Opinión
Ser docente hoy: entre la vocación y el abandono
Más allá de las coyunturas, el llamado es a reflexionar seriamente sobre el lugar que ocupa la pedagogía en Chile
En un país que se jacta de mirar hacia el futuro, resulta contradictorio el trato que históricamente se le ha dado a una de las profesiones más determinantes para ese mismo futuro: la pedagogía. Quienes elegimos este camino lo hicimos con la certeza de que educar es una forma de transformar el mundo. Sin embargo, ejercer la docencia en Chile hoy se ha vuelto, más que una vocación, una prueba constante de resistencia.
La pedagogía fue, en sus orígenes, una de las carreras más respetadas y valoradas del país. Ser maestro o maestra implicaba liderazgo social, reconocimiento comunitario y una valoración ética profunda. Con el paso del tiempo, esa figura se ha ido desdibujando. Hoy, los docentes enfrentamos un escenario donde la sobrecarga laboral, los bajos salarios, la constante fiscalización y la falta de apoyo institucional han convertido las aulas en trincheras cotidianas.

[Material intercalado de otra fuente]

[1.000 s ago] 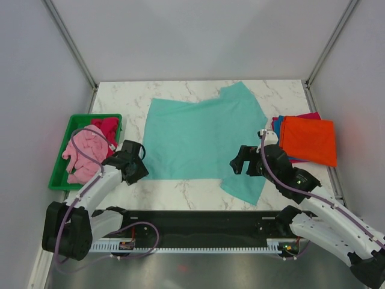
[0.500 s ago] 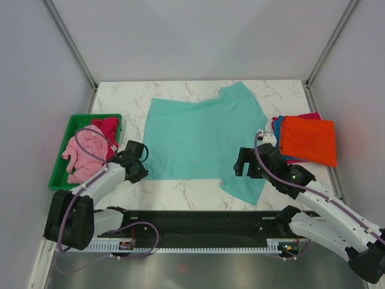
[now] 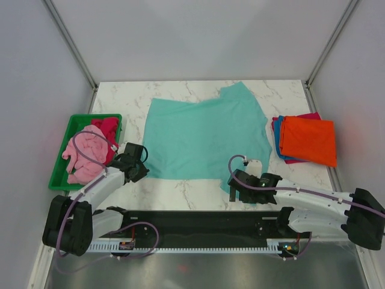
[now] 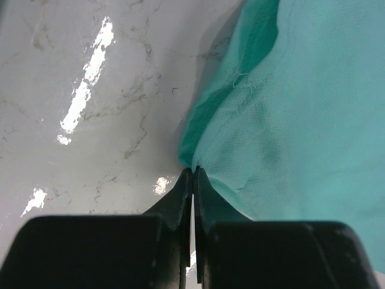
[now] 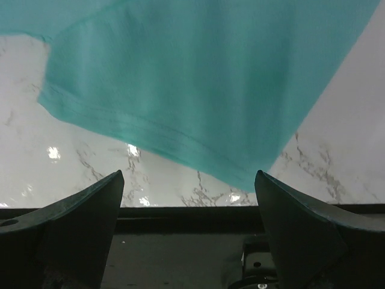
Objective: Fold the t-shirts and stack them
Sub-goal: Fold the tshirt
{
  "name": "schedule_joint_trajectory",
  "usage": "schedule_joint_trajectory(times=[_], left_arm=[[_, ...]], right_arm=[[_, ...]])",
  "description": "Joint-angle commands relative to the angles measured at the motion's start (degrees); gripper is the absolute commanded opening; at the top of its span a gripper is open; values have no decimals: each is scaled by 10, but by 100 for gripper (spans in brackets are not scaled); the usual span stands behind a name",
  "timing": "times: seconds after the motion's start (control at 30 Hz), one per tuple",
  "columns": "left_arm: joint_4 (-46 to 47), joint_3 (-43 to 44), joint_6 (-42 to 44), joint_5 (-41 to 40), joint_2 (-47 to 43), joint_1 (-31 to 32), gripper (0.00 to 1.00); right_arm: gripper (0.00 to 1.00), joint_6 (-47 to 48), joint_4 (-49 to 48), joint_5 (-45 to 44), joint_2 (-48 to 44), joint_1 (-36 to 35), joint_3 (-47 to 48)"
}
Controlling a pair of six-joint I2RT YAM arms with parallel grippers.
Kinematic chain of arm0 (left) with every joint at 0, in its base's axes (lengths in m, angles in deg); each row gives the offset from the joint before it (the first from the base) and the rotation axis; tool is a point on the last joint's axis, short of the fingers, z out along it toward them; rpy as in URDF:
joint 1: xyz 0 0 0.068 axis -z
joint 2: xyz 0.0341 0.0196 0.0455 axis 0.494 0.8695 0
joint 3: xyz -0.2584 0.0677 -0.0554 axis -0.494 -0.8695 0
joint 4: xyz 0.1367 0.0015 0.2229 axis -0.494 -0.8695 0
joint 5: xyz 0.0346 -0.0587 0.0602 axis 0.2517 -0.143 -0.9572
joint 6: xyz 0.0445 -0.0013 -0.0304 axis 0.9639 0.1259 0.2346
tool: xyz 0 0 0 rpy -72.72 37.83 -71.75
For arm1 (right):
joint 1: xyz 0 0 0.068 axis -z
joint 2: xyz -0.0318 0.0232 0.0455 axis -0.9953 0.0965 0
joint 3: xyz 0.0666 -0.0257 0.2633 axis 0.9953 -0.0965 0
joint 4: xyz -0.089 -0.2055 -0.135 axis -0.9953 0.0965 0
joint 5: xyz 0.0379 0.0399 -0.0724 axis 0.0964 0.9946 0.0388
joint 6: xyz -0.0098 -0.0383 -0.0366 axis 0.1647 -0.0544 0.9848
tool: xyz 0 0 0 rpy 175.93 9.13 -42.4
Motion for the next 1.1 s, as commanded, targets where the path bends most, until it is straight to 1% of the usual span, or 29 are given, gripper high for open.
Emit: schedule_joint_trajectory(times=[0.0, 0.03, 0.07, 0.17, 0.2, 0.3, 0.33, 0.4, 0.47, 0.5, 0.53, 0.63, 0.67, 0.77, 0.8, 0.83, 0.87, 1.03, 1.07], left_arm=[[34, -10, 6, 2, -21, 1, 2], [34, -12, 7, 4, -27, 1, 2], [37, -15, 8, 7, -30, 1, 2], [44, -23, 10, 9, -46, 2, 2], [45, -25, 9, 11, -49, 2, 2], [47, -32, 9, 12, -64, 2, 2], [47, -34, 9, 10, -67, 2, 2], [50, -35, 8, 11, -70, 2, 2], [51, -34, 9, 11, -67, 2, 2], [52, -34, 10, 12, -65, 3, 2], [52, -33, 11, 12, -64, 3, 2], [52, -33, 11, 12, -65, 3, 2], [52, -35, 11, 12, -67, 3, 2], [54, -35, 12, 13, -69, 3, 2], [55, -35, 13, 14, -68, 4, 2], [55, -35, 13, 14, -66, 4, 2], [56, -34, 13, 13, -65, 4, 2], [55, -32, 13, 15, -59, 4, 2], [56, -31, 13, 15, -58, 4, 2]], right_arm=[[98, -148, 45, -56, 13, -57, -4], [98, -169, 50, -60, 24, -88, -6], [98, -201, 52, -63, 29, -96, -13], [98, -239, 44, -54, 29, -104, -30], [94, -260, 40, -56, 22, -105, -46], [88, -289, 29, -78, -23, -105, -71], [85, -308, 29, -87, -49, -105, -73], [82, -309, 31, -112, -71, -101, -75], [82, -275, 31, -106, -68, -71, -67], [82, -261, 30, -97, -56, -56, -58], [82, -244, 30, -91, -22, -41, -52], [82, -242, 27, -80, 31, -40, -43], [82, -243, 23, -77, 35, -40, -46], [74, -245, 9, -76, 31, -41, -60], [69, -246, 8, -77, 27, -40, -62], [65, -245, 8, -75, 22, -40, -63], [58, -241, 7, -72, 20, -40, -64], [38, -236, 2, -59, 23, -45, -67], [28, -235, 5, -59, 23, -45, -63]])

Y aun así, seguimos. Porque creemos en lo que hacemos. Porque cada estudiante es una oportunidad de construir algo distinto. Pero esa convicción no puede seguir sosteniéndose sólo en la vocación. La dignidad profesional no puede depender únicamente del esfuerzo individual.
Uno de los aspectos más alarmantes del deterioro de nuestra profesión es la forma en que se ha deslegitimado nuestra experiencia. En los últimos años, se ha normalizado que todos opinen sobre nuestra labor: apoderados, autoridades, políticos, incluso personas sin ninguna experiencia pedagógica. Se dictan leyes, se diseñan currículos, se establecen estándares de evaluación… Sin considerar la voz de quienes trabajamos directamente con los estudiantes. Esta exclusión sistemática no sólo es injusta, sino que revela una profunda desconexión entre la política educativa y la realidad del aula.
En las mesas donde se discuten los “problemas” de la educación, rara vez hay profesores. Se habla del déficit de docentes, pero se ignora la raíz del problema: las condiciones laborales insostenibles, la falta de reconocimiento, la invisibilización de nuestro rol como expertos en formación humana. No se puede mejorar la educación si no se dignifica primero a quienes la sostienen.
Y no se trata sólo de mejores sueldos —aunque eso también es urgente—, sino de respeto profesional. De confiar en que los docentes sabemos cómo enseñar, cómo evaluar, cómo acompañar procesos complejos que van mucho más allá de los contenidos. De reconocer que no somos simples ejecutores de políticas, sino actores clave en su implementación y éxito.
La sociedad necesita comprender que la educación no es un territorio neutro, ni una tarea que cualquiera puede asumir. Es un proceso complejo, profundamente humano, que requiere conocimiento, experiencia y compromiso. Y quienes estamos en las aulas lo sabemos mejor que nadie.
Por eso, más allá de las coyunturas, el llamado es a reflexionar seriamente sobre el lugar que ocupa la pedagogía en Chile. Porque mientras se siga tratando a los docentes como piezas reemplazables, mientras se les niegue su estatus profesional, mientras no se les escuche, el sistema educativo seguirá reproduciendo desigualdades en lugar de enfrentarlas.
La pedagogía no se rinde. Pero tampoco puede seguir sosteniéndose a costa del desgaste de quienes la ejercemos. Si realmente queremos una educación de calidad, debemos empezar por mirar a quienes la hacen posible: los profesores y profesoras. Y, sobre todo, por reconocer que sin condiciones laborales dignas, no habrá nunca una educación justa ni transformadora.